The Shadow Book: One
Lately I have been thinking about the idea of a shadow book–a book that we don’t have, but know of, a book that may haunt the very book we have in our very hands. I have even begun to think that there are three kinds of shadow books in the tradition, and hope to provide a brief taxonomy of them. Like to hear it, here it go—
First there are the kind of shadow books that fail to be written: the Africana Encyclopedia by Du Bois the second novels of Jean Toomer or Ralph Ellison that never appeared, at least in recognizable form…As readers eager for such shadow books, we search among the fragments of a life unlived…(11)
Started reading Kevin Young’s Gray Album (Gray Wolf Press, 2012), and all I can say is “what took me so long?!” What should be required reading for anyone who studies history, politics, art, culture, music–anyone who enjoys reading, period– has me thinking of all the shadows we writers and artists of color were born into, continue to live in not necessarily by choice, but have made these shadows our own, the shadows we desperately try to push out to the open.
The mind is spinning with shadows we seek, shadows we’ve prodded, shadows we claimed as spaces to play and produce, shadows such as:
shadow reading lists
shadow social media
shadow transactions via IM, email, FB, tweets, etc.
the shadow canon.
In my dream shadow craft course, I would teach this shadow work-in-progress reading list:
Diane Glancy, Inbetween Places
Kevin Young, The Gray Album
Woolf, A Room of One’s Own
Edwidge Danticat, Create Dangerously
Gish Jen, Tiger Writing
Trinh T. Minha, Elsewhere Within Here
Anis Shivani, Against the Workshop
I would assign this shadow supplementary reading list, also a work-in-progress:
- Junot Diaz’s The New Yorker “MFA vs. POC”
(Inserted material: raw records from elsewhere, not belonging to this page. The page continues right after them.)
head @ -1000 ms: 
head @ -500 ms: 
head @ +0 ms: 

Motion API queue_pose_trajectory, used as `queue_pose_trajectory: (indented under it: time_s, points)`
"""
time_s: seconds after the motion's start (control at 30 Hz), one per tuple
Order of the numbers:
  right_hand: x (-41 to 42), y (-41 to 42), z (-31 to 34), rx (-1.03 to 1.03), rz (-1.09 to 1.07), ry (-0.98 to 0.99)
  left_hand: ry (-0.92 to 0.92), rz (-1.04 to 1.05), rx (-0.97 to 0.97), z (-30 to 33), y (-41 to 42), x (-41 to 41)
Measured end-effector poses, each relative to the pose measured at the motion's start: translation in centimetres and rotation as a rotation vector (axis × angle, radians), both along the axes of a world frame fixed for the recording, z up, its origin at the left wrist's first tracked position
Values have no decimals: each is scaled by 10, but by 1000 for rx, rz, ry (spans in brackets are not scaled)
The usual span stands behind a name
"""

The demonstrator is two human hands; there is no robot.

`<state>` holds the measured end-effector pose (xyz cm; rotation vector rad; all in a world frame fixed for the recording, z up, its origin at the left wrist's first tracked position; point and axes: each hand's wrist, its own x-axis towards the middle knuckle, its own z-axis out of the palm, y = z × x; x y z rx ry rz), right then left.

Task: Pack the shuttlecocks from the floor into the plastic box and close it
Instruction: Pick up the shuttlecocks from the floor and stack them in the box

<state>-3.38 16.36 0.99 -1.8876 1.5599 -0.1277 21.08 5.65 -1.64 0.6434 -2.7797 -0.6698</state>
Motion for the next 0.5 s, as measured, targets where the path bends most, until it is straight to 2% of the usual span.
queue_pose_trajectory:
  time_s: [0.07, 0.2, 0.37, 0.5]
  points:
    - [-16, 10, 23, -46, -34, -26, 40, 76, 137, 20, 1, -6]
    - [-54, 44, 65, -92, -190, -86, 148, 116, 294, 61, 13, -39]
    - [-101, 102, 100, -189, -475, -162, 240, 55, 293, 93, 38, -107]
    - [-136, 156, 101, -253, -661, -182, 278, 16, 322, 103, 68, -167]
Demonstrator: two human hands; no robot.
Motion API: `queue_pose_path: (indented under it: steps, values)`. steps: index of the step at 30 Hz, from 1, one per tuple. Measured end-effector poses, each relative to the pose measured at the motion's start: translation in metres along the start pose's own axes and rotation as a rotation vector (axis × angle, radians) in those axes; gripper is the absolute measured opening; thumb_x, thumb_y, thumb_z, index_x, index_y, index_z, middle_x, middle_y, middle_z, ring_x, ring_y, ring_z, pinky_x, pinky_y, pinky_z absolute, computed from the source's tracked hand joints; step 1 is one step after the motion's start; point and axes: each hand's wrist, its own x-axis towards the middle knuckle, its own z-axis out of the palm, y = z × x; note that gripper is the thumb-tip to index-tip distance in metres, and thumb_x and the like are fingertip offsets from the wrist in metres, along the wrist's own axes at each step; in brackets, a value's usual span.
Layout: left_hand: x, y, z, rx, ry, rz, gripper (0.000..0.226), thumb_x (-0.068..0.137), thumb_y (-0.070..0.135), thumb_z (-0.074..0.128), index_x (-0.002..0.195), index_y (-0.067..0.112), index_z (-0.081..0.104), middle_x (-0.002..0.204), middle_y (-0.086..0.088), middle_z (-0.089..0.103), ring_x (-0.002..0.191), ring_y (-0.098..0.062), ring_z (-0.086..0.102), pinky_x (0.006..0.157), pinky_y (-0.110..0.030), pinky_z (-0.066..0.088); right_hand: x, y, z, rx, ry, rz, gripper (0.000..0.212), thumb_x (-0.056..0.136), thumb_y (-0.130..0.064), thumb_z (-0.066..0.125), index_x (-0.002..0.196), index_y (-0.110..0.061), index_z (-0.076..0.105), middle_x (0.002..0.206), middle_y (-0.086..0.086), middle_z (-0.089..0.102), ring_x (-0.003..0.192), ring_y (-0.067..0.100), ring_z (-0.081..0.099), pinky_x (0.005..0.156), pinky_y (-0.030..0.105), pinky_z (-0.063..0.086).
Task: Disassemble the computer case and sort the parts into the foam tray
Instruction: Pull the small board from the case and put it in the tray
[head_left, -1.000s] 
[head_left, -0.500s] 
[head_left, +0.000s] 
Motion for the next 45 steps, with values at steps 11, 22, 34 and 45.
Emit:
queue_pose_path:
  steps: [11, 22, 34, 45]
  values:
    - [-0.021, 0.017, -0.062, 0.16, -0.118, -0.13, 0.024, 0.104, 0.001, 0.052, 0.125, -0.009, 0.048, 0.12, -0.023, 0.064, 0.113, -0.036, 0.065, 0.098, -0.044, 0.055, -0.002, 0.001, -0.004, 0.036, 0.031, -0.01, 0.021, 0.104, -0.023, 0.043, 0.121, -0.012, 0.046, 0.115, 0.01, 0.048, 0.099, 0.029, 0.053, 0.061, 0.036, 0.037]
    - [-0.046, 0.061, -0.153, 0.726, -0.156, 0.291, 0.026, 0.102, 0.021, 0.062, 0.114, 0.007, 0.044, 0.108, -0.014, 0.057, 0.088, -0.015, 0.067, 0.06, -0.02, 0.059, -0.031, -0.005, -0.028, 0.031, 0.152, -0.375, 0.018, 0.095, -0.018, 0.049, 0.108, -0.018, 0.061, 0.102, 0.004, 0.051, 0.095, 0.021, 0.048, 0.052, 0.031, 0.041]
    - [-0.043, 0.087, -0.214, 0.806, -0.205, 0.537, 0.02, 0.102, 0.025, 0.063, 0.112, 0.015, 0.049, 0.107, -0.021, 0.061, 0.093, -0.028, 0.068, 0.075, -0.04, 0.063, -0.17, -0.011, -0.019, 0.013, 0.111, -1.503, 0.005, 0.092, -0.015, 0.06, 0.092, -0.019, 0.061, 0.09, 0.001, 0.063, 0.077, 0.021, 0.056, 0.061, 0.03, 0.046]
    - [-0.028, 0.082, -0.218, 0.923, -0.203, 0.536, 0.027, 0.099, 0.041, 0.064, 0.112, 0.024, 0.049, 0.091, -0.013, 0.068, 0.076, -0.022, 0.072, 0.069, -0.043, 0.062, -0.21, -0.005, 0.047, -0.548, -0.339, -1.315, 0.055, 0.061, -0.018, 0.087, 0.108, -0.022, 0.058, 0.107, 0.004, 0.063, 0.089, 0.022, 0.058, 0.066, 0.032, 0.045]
- Camille Rankine’s Poetry Foundation blog post “What We Write About When We Write”
- Daniel Jose Older, BuzzFeed’s 12 Fundamentals of Writing “The Other” (And The Self)
One of the shadow assignments would be to research a writer or artist and how s/he practices social action. Students would investigate: What does social action mean for that writer/artist? How does s/he define community, identity, and craft through social action? How does community, identity, and craft define social action for your chosen writer/artist?
Just some shadow dreaming as I continue the shadow craft of writing.